Wednesday, August 27, 2014

What would I tell my 18 year old self?

Like most 18 year olds, I thought I knew a lot. I may have even thought I knew more than my peers having had to grow up quickly due to my upbringing. Before I begin to broach this topic, let's rewind to circa 1984. Prince was singing about when doves cry, Geraldine Ferraro ran for Vice President, and a television show debuted that was a god-send to me. No, it wasn't the Cosby Show which debuted that year, as well. It was a show called Kate & Allie. Let me explain.

There was a cultural shift occurring at that time. Women were finding their voices and getting back into the workforce, men were wearing makeup (mostly musicians but I still like writing that) and the American family that many watched weekly was an African American family. It appeared we were making progress!

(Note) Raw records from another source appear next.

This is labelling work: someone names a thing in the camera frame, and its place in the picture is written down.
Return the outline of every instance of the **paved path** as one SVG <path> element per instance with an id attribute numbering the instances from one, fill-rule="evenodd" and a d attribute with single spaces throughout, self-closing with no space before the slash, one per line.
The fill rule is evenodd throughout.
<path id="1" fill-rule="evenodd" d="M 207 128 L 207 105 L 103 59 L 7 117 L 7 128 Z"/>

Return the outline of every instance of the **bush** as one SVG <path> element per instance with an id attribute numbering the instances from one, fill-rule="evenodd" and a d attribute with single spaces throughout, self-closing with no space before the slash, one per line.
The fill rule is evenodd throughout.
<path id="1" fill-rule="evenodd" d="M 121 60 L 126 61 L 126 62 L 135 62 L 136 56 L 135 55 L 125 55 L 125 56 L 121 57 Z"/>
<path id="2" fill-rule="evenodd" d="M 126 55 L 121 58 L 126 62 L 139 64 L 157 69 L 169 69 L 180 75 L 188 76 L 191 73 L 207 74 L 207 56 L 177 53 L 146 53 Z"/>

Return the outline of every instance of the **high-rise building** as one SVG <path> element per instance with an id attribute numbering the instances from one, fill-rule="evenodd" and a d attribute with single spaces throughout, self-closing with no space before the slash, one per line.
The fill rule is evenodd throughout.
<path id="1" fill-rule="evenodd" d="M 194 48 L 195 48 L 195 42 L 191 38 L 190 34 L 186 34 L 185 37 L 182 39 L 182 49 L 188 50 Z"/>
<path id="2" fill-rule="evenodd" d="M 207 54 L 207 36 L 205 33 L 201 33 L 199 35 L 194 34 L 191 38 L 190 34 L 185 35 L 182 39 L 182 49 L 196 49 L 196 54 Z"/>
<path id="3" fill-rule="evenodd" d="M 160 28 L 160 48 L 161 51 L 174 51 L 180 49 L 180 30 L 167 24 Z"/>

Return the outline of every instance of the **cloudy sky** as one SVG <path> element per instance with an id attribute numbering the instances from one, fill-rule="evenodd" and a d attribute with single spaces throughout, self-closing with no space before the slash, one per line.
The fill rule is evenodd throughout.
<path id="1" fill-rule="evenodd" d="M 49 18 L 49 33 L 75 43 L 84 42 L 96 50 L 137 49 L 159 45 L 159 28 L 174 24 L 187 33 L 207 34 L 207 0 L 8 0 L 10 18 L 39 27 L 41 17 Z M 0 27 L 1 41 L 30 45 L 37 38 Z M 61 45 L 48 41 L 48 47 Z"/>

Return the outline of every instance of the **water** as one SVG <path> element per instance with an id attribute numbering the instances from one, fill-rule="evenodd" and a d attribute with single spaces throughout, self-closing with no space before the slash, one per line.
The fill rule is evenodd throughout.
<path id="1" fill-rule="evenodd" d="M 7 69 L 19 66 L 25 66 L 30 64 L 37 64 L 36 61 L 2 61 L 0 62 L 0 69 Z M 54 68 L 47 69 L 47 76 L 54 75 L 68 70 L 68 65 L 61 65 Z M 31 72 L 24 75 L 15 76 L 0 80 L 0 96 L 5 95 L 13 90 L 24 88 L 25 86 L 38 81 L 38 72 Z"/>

Kate & Allie was a show about two divorced women with children who chose to become roommates in order to share expenses and make ends meet while raising their families. This arrangement provided a reference to a unique family unit helping me navigate a very difficult stage of my life. I lived in a household depicted in Kate & Allie. Only my experience was different. 

At a time when being gay was only a tendency assigned to hairstylists, musicians and closeted actors, I was in middle school when my mother came out to me. While this story is probably better served in another post, the experience had a lasting effect on me. Having the show to reference certainly made the transition into our new 'family' easier to explain, I didn't feel I could be honest about why we really lived together. The result was the realization of finding it hard to trust and acquiring the ability to build walls around me. That created barriers to believing in myself, finishing what I started and feeling like I belonged. At 18, I was actually more reserved than I saw myself. I thought I had a clue on life and its many challenges and rewards. I was so wrong.

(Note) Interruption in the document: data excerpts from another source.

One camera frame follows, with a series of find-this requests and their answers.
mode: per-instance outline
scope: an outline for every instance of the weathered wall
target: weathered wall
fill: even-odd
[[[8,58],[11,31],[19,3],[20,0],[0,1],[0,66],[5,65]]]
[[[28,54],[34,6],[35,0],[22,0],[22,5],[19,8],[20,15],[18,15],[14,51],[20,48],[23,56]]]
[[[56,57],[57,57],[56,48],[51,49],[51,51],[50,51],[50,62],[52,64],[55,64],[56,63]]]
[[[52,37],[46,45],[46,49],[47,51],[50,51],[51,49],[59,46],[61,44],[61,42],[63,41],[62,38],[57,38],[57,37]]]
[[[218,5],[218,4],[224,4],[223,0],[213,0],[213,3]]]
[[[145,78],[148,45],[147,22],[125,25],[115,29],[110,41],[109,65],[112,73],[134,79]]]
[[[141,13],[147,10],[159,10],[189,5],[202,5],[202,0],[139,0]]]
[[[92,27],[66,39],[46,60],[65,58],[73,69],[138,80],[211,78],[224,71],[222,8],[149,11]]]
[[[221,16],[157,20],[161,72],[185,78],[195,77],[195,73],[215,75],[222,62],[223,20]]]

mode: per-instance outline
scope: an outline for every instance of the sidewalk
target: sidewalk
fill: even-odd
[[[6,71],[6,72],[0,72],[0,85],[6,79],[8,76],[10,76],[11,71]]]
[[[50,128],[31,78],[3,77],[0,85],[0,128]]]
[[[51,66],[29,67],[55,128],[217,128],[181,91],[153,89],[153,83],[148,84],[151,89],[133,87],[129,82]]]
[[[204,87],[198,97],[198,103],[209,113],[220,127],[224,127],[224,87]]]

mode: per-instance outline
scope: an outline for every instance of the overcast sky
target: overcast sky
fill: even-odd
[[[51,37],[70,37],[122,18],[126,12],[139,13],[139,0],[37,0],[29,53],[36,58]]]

So back to the question of knowing what I know now, what would I tell my 18 year old self? I would tell her this:

  • It will be okay. Let life flow more. Stress less.
  • Network, network, network. It really is about who you know.
  • Invest in relationships with people worthy of your trust. Being selective is okay.
  • Never stop learning. If not in formal education, in the school of life.
  • Invest in your future now. SAVE that money, be thrifty! You'll need it more later.
  • There's always a way to your goal - over, under, around or through any barriers. Don't let obstacles get in the way, whether they're tangible or just in your head.
  • Have fun! Seek out experiences that will make you laugh, love and learn.
  • And don't forget to call your mother. She did bring you into this world. The least you can say is thank you.

What advice would you give yourself?